San Francisco’s Skyline, Now Inescapably Transformed by Tech

SAN FRANCISCO — The skyscraper came late to this city, a shipping and manufacturing hub for much of its existence. The wealthy roosted on the hills and the masses toiled on the flats and the docks. Everyone lived close to the ground in a setting renowned for its natural beauty.

Now the things being shipped are virtual, and vast amounts of office space are needed to design, build and market them. Salesforce, a company that did not exist 20 years ago, will take up residence on Jan. 8 in the new Salesforce Tower, which at 1,070 feet is the tallest office building west of the Mississippi.

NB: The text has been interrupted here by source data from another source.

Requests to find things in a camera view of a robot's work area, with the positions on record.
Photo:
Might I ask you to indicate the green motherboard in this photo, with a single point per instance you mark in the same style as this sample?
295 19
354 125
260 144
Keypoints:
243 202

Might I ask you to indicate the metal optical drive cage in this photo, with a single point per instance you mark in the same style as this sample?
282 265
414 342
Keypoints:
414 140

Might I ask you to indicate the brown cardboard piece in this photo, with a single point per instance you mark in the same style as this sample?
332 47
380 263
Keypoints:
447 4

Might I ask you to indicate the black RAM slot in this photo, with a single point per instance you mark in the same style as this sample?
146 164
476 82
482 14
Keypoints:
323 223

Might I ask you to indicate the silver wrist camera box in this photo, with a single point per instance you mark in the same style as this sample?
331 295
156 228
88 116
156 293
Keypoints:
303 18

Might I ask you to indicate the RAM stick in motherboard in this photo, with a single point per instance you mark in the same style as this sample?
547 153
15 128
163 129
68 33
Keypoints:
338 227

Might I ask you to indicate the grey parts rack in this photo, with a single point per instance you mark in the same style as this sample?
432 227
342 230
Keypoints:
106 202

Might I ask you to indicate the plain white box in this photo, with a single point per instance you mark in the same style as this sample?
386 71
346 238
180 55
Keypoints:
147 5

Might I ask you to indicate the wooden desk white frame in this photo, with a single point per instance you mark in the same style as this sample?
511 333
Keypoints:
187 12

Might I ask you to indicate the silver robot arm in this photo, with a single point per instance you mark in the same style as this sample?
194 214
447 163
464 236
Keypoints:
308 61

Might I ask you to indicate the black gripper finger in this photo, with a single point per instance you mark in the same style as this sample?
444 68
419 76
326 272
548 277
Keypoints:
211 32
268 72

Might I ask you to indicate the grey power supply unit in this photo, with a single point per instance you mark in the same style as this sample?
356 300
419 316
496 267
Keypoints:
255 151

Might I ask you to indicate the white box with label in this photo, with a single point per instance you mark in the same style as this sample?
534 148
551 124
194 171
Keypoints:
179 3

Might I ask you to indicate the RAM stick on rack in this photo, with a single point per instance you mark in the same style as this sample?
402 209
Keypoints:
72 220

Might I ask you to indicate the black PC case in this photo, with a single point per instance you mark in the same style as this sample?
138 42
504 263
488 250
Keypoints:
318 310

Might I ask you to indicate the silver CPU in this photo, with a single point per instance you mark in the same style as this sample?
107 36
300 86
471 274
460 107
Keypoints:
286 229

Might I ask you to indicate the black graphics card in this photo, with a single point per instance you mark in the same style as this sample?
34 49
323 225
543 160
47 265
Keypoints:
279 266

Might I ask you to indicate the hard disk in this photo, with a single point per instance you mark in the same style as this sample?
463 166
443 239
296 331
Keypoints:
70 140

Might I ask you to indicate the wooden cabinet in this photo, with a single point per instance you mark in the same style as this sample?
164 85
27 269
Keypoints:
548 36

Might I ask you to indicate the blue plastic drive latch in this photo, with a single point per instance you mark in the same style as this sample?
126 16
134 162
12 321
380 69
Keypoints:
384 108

In Silicon Valley, the office parks blend into the landscape. They might have made their workers exceedingly rich, they might have changed the world — whether for better or worse is currently up for debate — but there is nothing about them that says: We are a big deal.

Skyscrapers tell a different story. They are the pyramids of our civilization, permanent monuments of our existence. They show who is in charge and what they think about themselves. Salesforce Tower is breaking a San Francisco height record that stood for nearly half a century.

“A ceiling has been breached,” said Alison Isenberg, a professor of urban history at Princeton University. “Now the discussion becomes is this just a building that is taller than the ones we already had, or does it raise new questions about the nature of the city?”